Ибо Кали-Даруга была не просто созданием Першего. Она, точь-в-точь, как и ее младшие сестры Калюка-Пурана и Калика-Шатина, несли в себе покодовую часть старшего Димурга…
Тогда… много… много… нана времени назад Отец даровал своим созданиям, первым трем демоницам свою суть, одну из своих граней. Тем самым изменив не только количественное отношение с десяти до девяти, но и даровав той гранью родственность своим созданиям.
Грань…
У старшей четверки Богов количество граней было прописано Родителем в венцах. И если у Першего (после передачи одной из них демоницам) ноне количество граней осталось равным девяти спиралям в венцах, на коих покоилась змея, и соответствовало количеству его ребер, божественных поверхностей естества, то у Небо восемь восьмилучевых звезд, удерживающих тонкие дуги и саму миниатюрную систему наглядно указывали и на его восьмигранность. Тогда, как у Асила шесть шестиконечных звезд венца, и четыре золотые полосы Дивного (незримо удерживающие в навершие солнечный, плоский диск) соответствовали шестигранности естества Асила и четырехгранности Дивного. Четность чисел граней определяла днесь способность расчленять нацело одну поверхность и с тем указывало на божественность их естества, божественность полученную от самого Родителя.
Мой Отец, отринув от себя одну из граней собственного естества, не просто пожертвовал собственными силами, мощью, но как я ведал и собственным здоровьем, собственными способностями, утратив одну десятую из них навсегда.
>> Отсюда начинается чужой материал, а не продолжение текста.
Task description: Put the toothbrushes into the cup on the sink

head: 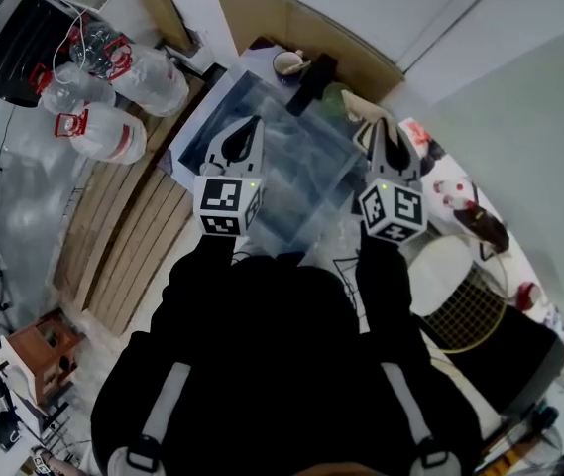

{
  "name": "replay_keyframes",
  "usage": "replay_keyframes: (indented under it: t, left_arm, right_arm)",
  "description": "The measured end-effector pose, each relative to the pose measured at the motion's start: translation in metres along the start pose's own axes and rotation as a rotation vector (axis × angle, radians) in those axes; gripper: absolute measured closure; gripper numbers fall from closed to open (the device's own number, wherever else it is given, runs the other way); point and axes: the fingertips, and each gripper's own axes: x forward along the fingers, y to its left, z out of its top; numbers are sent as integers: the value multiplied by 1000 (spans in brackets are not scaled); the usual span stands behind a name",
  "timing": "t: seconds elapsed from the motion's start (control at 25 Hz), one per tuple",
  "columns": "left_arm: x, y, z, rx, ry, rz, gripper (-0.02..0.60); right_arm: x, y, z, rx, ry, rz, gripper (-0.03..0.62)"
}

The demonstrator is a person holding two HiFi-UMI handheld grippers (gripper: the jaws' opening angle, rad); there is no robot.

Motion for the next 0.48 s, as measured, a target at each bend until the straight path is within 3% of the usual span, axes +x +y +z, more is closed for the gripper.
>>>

Точнее сказать, вложив ту десятую часть себя в сияющие сущности трех сестер демониц…
Мой Отец жертвовал… абы всегда и во всем желал лучшего для своих братьев, сынов, Всевышнего обобщенно! Будучи по природе собственного естества дарующим, дающим, отдающим Богом!
Погодя, впрочем, его вельми за ту жертву ругал Родитель.